Ease of recycling steels
Steel mills melt both steel and stainless steel scrap, once cleaned, directly in an apparatus such as an electric arc furnace. After that, the melt passes to a steel converter to remove excess carbon and nitrogen. Once carried out, at a ladle station a final analysis process allows metallurgical adjustments to the materials chemistry.
Once formed into ingots the material is stored for later ongoing production process. Generally a hot rolling process transforms the slabs into plates or profiles and sections. So they are sent out as new products. This ease of recycling helps encourage industry to embrace the practice. It is also leading to less landfill while reducing the worlds need for raw materials. This last factor has a large impact, as the extraction of ores is both energy-intensive and destructive.

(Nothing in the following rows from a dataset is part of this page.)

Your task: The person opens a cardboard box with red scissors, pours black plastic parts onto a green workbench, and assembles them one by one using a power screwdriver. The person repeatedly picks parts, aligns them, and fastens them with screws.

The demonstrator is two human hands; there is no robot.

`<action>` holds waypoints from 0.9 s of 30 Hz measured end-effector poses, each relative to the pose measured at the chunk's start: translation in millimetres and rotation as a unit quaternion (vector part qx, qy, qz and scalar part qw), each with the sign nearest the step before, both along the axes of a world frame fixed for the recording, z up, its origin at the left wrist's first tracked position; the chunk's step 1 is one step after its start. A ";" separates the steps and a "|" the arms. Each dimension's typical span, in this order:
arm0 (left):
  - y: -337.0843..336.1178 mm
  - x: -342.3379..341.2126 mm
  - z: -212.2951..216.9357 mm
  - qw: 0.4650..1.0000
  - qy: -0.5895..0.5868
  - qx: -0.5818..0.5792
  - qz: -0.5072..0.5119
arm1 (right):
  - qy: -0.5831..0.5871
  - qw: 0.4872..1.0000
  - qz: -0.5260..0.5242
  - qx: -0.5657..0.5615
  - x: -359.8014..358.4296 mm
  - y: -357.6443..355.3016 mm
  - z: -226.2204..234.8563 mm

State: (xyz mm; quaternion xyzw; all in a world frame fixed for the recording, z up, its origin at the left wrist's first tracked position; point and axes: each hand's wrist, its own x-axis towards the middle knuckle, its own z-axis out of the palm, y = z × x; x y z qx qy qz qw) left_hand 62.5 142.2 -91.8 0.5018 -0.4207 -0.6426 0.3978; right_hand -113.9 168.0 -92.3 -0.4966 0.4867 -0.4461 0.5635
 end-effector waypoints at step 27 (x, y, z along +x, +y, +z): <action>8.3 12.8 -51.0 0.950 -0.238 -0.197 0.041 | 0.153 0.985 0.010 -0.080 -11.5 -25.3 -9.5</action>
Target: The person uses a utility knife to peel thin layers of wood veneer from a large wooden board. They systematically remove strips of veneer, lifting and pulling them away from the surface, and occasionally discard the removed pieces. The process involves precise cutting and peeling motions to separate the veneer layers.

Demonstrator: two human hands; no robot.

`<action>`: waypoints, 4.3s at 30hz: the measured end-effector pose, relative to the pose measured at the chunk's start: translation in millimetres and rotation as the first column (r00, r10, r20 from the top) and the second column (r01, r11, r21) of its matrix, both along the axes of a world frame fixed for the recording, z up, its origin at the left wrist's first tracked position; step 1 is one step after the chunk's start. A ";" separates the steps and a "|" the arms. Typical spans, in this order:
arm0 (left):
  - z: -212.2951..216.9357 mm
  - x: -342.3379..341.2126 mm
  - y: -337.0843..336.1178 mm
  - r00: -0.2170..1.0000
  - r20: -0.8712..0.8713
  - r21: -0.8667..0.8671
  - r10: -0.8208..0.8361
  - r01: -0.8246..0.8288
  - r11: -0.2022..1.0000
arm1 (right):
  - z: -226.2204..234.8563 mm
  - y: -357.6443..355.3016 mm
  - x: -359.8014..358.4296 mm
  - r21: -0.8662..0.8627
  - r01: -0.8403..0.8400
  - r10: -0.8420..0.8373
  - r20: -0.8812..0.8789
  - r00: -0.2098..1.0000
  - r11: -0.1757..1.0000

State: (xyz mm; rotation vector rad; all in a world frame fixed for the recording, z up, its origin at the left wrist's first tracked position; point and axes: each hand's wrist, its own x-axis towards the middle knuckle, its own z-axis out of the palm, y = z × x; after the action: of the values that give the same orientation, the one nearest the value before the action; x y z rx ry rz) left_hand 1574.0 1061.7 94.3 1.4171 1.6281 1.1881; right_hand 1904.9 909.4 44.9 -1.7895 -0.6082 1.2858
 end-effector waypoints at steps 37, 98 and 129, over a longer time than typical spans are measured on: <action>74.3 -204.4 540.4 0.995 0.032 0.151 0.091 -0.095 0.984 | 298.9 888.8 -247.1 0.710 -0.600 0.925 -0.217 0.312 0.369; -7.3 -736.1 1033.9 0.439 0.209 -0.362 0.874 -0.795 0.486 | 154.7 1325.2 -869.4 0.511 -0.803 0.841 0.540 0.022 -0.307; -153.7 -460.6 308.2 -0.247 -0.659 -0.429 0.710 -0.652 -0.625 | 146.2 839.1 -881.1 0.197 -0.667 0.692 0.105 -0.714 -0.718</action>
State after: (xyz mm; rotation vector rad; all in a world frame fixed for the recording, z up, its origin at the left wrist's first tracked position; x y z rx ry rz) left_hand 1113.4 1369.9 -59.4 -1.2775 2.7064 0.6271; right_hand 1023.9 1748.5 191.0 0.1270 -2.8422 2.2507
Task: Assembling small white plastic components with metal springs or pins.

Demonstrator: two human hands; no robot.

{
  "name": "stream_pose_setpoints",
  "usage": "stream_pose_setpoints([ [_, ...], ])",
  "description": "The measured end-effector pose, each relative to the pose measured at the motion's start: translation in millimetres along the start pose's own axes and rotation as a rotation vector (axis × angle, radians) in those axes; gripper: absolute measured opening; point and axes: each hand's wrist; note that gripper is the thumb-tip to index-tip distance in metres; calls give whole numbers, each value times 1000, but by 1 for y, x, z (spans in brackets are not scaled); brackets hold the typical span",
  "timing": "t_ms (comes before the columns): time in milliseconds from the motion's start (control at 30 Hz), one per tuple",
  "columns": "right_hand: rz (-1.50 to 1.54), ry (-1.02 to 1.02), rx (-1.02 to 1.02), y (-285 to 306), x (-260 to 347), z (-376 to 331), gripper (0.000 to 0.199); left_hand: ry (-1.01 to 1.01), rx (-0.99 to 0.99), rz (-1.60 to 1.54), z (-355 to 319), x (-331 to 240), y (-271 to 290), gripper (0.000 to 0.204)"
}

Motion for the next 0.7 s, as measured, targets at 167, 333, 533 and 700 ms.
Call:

Recycling offers a convenient and cost-effective route to the manufacture of these essential materials. Recycling is surprisingly easy to carry out in an endless cycle. As natural resources continue to dwindle, recycling steels and stainless steels offer a route to ensuring that we don’t run short of these essential materials.
Several customers do ask Montanstahl about so called “green” and “ecological” products. Asking for a high level of recycled material within the raw material’s melt.
Montanstahl does source its raw material mainly at prestigious European mills that do comply with high levels of recycled steel and stainless steel, reaching values of up to ninety and more percent.